Zhang Xiaotao ignorait totalement que la personne à côté d'elle était la plus grande prophétesse du monde ; puisque Yan Hua avait dit qu'elle ne mourrait pas ici, il n'y avait absolument aucun problème.
Le corps de Zhang Xiaotao tremblait légèrement ; elle ne savait pas si c'était à cause de la brise marine froide sur le pont ou de sa peur intérieure.
Vroum
! Boum
!
À l'arrière, les membres d'équipage avaient déjà lancé des fusées de signalisation dans le ciel. Dans l'obscurité, les fusées filèrent vers le ciel nocturne, leur lumière se reflétant sur les étoiles, avant de redescendre lentement vers l'horizon. Ce spectacle provoqua un bref silence dans la foule, mais aussitôt, une panique encore plus grande s'empara d'elle !
Les cris et les halètements semblèrent éclater à nouveau soudainement, et avec encore plus de violence qu'auparavant !
« Madame ! Madame !! »
Un membre d'équipage s'est frayé un chemin à travers la foule, a aperçu Zhang Xiaotao et Yan Hua, et s'est précipité vers eux : « Vous deux, allez devant ! Les femmes et les enfants peuvent monter dans les canots de sauvetage en premier ! Ne restez pas plantés là comme des idiots ! »
La réprimande du marin consciencieux ne fit que faire sourire Yan Hua. Puis, le marin fourra deux gilets de sauvetage dans les mains des deux femmes et grogna : « Vite ! Suivez-moi, je vous guiderai ! »
Sur ce, il se précipita de toutes ses forces. Grâce à sa carrure imposante, le marin se fraya un chemin à travers la foule avec eux deux. Furieux de cette action, certains de ceux qui l'entouraient, bousculant et poussant désespérément, se mirent à le frapper de toutes parts. Le marin encaissa quelques coups, mais il savait qu'il ne pouvait pas se permettre de se laisser entraîner dans la foule à cet instant précis, sous peine de se retrouver coincé au milieu de cette cohue déjà en délire.
« N'arrêtez pas ! Continuez d'avancer ! »
« Arrêtez de pousser ! »
« Pourquoi leur a-t-on permis de partir en premier ?! »
« Maman ! Je veux ma maman ! »
«Je ne veux pas mourir ici!»
«
Écartez-vous de mon chemin
! Écartez-vous de mon chemin
!
»
« Laissez-moi passer en premier ! Laissez-moi passer en premier ! »

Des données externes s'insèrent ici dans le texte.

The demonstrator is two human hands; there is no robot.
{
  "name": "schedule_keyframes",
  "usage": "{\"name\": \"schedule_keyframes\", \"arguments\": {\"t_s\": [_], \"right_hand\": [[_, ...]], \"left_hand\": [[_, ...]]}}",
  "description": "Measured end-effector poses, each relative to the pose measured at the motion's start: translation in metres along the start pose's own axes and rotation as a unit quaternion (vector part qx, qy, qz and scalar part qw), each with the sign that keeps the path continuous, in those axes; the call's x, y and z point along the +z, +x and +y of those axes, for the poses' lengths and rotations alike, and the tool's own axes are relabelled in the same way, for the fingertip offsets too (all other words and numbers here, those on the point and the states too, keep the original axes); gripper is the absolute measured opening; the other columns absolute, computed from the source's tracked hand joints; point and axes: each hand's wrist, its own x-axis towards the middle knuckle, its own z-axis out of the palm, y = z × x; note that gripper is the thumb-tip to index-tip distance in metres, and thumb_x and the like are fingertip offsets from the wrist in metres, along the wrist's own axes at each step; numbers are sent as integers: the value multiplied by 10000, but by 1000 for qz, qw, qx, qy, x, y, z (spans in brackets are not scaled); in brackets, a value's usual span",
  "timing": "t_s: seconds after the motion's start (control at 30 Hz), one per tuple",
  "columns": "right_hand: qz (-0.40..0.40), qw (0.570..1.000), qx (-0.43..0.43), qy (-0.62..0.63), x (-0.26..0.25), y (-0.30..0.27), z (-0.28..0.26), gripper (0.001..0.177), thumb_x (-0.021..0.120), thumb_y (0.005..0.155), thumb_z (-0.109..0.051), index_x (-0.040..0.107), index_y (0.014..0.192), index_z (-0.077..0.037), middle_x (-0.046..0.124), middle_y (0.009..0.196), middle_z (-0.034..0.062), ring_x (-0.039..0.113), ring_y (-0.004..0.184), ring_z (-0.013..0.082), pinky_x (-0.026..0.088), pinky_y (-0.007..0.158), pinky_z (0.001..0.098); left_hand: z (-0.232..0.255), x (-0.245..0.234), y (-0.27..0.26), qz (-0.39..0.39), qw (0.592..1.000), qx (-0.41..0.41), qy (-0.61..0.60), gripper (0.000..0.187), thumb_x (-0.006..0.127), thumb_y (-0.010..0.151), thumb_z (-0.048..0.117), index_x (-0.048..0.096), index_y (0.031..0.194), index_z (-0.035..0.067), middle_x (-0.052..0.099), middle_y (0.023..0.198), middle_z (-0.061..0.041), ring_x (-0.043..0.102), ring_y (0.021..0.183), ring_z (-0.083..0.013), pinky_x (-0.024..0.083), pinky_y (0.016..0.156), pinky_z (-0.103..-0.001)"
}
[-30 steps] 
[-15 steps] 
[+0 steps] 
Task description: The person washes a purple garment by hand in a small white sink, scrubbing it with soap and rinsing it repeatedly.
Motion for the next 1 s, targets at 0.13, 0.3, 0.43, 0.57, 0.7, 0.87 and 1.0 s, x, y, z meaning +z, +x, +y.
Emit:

Des voix, empreintes de colère, de chagrin et de malice, assaillaient sans relâche les oreilles de Zhang Xiaotao, la faisant presque s'évanouir. À cet instant, Yan Hua semblait pourtant bien plus forte qu'elle. Comme si elle la tirait par le bras, toutes deux, avec le membre d'équipage, se frayèrent un chemin à travers la foule jusqu'au bord du pont. Là, plusieurs membres d'équipage formaient un cordon humain, maintenant désespérément la dernière ligne de défense, tandis que trois autres mettaient frénétiquement les canots de sauvetage à l'eau. Quelqu'un aperçut leur compagnon s'approcher avec deux femmes et dépêcha aussitôt deux personnes à leur secours, parvenant à les extraire de la foule.